**Problem statement:** Could you return only the lines that run from the line with "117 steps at" through the final line of the data, exactly as they stand?

** Opening Data block block **

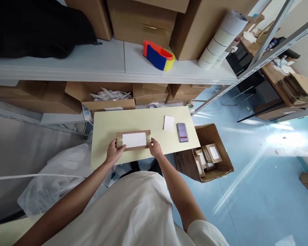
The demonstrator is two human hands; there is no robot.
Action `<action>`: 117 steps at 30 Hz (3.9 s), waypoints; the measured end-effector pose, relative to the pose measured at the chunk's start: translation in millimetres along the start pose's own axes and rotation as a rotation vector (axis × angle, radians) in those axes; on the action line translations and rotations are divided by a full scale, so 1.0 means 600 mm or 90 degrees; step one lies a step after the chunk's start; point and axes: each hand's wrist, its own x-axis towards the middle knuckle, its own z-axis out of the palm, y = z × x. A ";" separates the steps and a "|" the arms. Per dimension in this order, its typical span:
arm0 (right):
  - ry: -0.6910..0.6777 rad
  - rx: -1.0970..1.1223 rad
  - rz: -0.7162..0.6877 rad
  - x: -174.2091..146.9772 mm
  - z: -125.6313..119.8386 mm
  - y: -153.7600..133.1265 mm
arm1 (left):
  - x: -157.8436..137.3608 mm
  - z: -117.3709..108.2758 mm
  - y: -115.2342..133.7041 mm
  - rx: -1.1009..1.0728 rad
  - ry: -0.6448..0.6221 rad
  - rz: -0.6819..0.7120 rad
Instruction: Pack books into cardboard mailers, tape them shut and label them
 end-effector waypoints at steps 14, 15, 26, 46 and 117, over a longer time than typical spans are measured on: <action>0.148 0.334 0.107 -0.167 -0.246 0.207 | -0.085 0.202 0.285 0.011 -0.083 0.278; 0.196 0.360 0.122 -0.178 -0.265 0.237 | -0.096 0.241 0.309 0.024 -0.112 0.310; 0.608 0.276 0.419 -0.290 -0.362 0.503 | -0.222 0.644 0.451 0.113 -0.583 0.440; 0.114 0.117 0.115 -0.039 -0.375 0.423 | -0.117 0.460 0.266 -0.012 -0.386 -0.008; -0.711 -0.417 -0.878 -0.489 0.667 -0.389 | -0.570 -0.332 -0.483 -0.480 0.866 -0.436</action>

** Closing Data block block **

**Task response:**
Action `<action>`: 117 steps at 30 Hz (3.9 s), waypoints; the measured end-effector pose, relative to the pose measured at the chunk's start: translation in millimetres along the start pose's own axes and rotation as a rotation vector (axis × angle, radians) in those axes; on the action line translations and rotations are divided by a full scale, so 1.0 means 600 mm or 90 degrees; step one lies a step after the chunk's start; point and axes: each hand's wrist, its own x-axis towards the middle knuckle, its own z-axis out of the palm, y = z × x. A ";" separates the steps and a "|" the arms. Per dimension in this order, its typical span:
arm0 (right):
  - ry: -0.6910..0.6777 rad
  - rx: -1.0970..1.1223 rad
  - rz: -0.7162..0.6877 rad
  - x: -174.2091..146.9772 mm
  - z: -125.6313..119.8386 mm
  - y: -153.7600..133.1265 mm
arm1 (left):
  - x: -157.8436..137.3608 mm
  - z: -117.3709..108.2758 mm
  - y: -115.2342..133.7041 mm
  - rx: -1.1009..1.0728 rad
  - ry: -0.6448..0.6221 rad
  - rz: -0.6819..0.7120 rad
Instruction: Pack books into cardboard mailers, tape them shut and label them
 end-effector waypoints at steps 14, 15, 26, 46 and 117, over a longer time than typical spans are measured on: <action>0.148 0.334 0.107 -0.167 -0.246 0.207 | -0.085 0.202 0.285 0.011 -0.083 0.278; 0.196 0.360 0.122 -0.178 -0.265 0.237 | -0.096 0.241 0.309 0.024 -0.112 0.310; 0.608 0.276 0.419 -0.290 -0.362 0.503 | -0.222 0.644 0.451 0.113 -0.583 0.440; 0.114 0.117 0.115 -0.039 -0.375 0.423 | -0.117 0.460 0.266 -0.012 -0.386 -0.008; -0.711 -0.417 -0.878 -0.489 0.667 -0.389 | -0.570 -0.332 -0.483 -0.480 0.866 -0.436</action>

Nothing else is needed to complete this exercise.